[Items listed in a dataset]
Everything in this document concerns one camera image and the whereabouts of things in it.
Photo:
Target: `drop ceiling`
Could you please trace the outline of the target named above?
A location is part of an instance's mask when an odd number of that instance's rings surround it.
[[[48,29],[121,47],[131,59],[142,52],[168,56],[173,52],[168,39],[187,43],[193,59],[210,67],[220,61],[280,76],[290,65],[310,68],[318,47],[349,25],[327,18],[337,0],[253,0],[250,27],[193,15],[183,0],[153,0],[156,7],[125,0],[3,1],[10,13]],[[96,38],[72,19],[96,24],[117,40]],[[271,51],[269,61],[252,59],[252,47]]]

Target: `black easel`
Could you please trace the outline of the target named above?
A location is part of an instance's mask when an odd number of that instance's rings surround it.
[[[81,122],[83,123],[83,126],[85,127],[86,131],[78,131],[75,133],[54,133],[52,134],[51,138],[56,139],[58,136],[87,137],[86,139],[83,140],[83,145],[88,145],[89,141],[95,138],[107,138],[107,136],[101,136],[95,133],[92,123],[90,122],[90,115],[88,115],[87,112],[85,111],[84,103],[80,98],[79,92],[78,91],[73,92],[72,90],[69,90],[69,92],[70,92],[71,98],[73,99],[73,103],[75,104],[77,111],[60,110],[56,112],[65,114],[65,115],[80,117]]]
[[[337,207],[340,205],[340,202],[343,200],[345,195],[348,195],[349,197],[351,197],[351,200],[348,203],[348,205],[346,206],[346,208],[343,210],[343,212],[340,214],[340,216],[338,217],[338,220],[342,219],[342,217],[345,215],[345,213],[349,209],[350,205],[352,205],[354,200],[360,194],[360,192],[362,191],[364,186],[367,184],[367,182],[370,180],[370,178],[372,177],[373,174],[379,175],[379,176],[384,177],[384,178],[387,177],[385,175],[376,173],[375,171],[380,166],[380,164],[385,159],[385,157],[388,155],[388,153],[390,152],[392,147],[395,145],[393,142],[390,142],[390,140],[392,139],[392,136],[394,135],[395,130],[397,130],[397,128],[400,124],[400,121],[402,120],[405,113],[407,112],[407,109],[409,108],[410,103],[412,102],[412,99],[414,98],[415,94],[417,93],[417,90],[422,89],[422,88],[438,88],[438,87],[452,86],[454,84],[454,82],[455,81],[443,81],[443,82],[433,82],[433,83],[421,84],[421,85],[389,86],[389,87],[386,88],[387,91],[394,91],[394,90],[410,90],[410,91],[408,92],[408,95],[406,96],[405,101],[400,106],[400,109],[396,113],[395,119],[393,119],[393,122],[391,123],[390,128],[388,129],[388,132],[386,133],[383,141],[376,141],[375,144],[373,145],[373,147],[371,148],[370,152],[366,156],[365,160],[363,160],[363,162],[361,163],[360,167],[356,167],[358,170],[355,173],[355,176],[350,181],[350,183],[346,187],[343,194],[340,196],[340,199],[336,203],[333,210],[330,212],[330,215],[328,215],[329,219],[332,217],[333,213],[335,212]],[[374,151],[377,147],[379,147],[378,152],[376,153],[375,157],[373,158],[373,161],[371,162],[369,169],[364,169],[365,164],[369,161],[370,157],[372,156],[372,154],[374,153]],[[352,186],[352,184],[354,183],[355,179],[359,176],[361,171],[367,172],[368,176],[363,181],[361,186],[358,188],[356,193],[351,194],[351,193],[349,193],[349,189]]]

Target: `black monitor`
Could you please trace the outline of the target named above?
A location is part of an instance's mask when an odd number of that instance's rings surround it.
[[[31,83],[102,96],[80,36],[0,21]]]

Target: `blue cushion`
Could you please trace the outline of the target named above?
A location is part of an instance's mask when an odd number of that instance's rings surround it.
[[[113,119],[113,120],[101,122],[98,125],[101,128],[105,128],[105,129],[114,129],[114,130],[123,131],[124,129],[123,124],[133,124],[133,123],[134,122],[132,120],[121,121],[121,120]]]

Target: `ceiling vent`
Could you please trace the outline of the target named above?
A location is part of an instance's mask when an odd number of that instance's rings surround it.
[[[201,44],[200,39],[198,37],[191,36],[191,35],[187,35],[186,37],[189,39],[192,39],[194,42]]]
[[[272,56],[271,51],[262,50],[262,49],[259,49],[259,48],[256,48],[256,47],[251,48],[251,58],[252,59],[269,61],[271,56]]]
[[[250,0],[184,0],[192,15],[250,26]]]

• Task: In full and without alteration, repeat the records.

• Answer box:
Everything in this document concerns one camera image and the whereabouts of things in it.
Photo:
Target: `drop ceiling`
Could you please trace the outline of the target named above?
A location is part of an instance's mask when an odd number of that instance's rings surround it.
[[[48,29],[121,47],[131,59],[142,52],[168,56],[173,52],[168,39],[187,43],[193,59],[210,67],[220,61],[280,76],[290,65],[310,68],[318,47],[349,25],[327,18],[337,0],[253,0],[250,27],[193,15],[183,0],[153,0],[156,7],[125,0],[3,1],[10,13]],[[96,38],[72,19],[96,24],[117,40]],[[271,51],[269,61],[252,59],[252,47]]]

Target: `black easel`
Could you please trace the outline of the target named above?
A location is part of an instance's mask when an odd number of that instance's rings surround it.
[[[81,122],[83,123],[83,126],[85,127],[86,131],[78,131],[75,133],[54,133],[52,134],[51,138],[56,139],[58,136],[87,137],[86,139],[83,140],[83,145],[88,145],[89,141],[95,138],[107,138],[107,136],[101,136],[95,133],[92,123],[90,122],[90,115],[88,115],[87,112],[85,111],[84,103],[80,98],[79,92],[78,91],[73,92],[72,90],[69,90],[69,92],[70,92],[71,98],[73,99],[73,103],[75,104],[77,111],[60,110],[56,112],[65,114],[65,115],[80,117]]]
[[[337,207],[340,205],[340,202],[343,200],[345,195],[348,195],[349,197],[351,197],[351,200],[348,203],[348,205],[346,206],[346,208],[343,210],[343,212],[340,214],[340,216],[338,217],[338,220],[342,219],[342,217],[345,215],[345,213],[349,209],[350,205],[352,205],[354,200],[360,194],[360,192],[362,191],[364,186],[367,184],[367,182],[370,180],[370,178],[372,177],[373,174],[379,175],[379,176],[384,177],[384,178],[387,177],[385,175],[376,173],[375,171],[380,166],[380,164],[385,159],[385,157],[388,155],[388,153],[390,152],[392,147],[395,145],[393,142],[390,142],[390,140],[392,139],[392,136],[394,135],[395,130],[397,130],[397,128],[400,124],[400,121],[402,120],[405,113],[407,112],[407,109],[409,108],[410,103],[412,102],[412,99],[414,98],[415,94],[417,93],[417,90],[422,89],[422,88],[438,88],[438,87],[452,86],[454,84],[454,82],[455,81],[443,81],[443,82],[433,82],[433,83],[421,84],[421,85],[389,86],[389,87],[386,88],[387,91],[394,91],[394,90],[410,90],[410,91],[408,92],[408,95],[406,96],[405,101],[400,106],[400,109],[396,113],[395,119],[393,119],[393,122],[391,123],[390,128],[388,129],[388,132],[386,133],[383,141],[376,141],[375,144],[373,145],[373,147],[371,148],[370,152],[366,156],[365,160],[363,160],[363,162],[361,163],[360,167],[356,167],[358,170],[355,173],[355,176],[350,181],[350,183],[346,187],[343,194],[340,196],[340,199],[336,203],[333,210],[330,212],[330,215],[328,215],[329,219],[332,217],[333,213],[335,212]],[[374,151],[377,147],[379,147],[378,152],[376,153],[375,157],[373,158],[373,161],[371,162],[369,169],[364,169],[365,164],[369,161],[370,157],[372,156],[372,154],[374,153]],[[352,186],[352,184],[354,183],[355,179],[359,176],[361,171],[367,172],[368,176],[363,181],[361,186],[358,188],[356,193],[351,194],[351,193],[349,193],[349,189]]]

Target: `black monitor`
Could you please trace the outline of the target named above?
A location is part of an instance's mask when an odd number of that instance's rings surround it.
[[[31,83],[102,96],[80,36],[0,21]]]

Target: `blue cushion`
Could you please trace the outline of the target named above?
A location is part of an instance's mask when an odd number of that instance's rings surround it.
[[[113,119],[113,120],[101,122],[98,125],[101,128],[105,128],[105,129],[114,129],[114,130],[123,131],[124,129],[123,124],[133,124],[133,123],[134,122],[132,120],[121,121],[121,120]]]

Target: `ceiling vent`
Could you please trace the outline of the target named above?
A location is part of an instance's mask when an odd number of that instance's rings surround it.
[[[201,44],[200,39],[198,37],[191,36],[191,35],[187,35],[186,37],[189,39],[192,39],[194,42]]]
[[[272,56],[271,51],[262,50],[262,49],[259,49],[259,48],[256,48],[256,47],[251,48],[251,58],[252,59],[269,61],[271,56]]]
[[[250,0],[184,0],[192,15],[250,26]]]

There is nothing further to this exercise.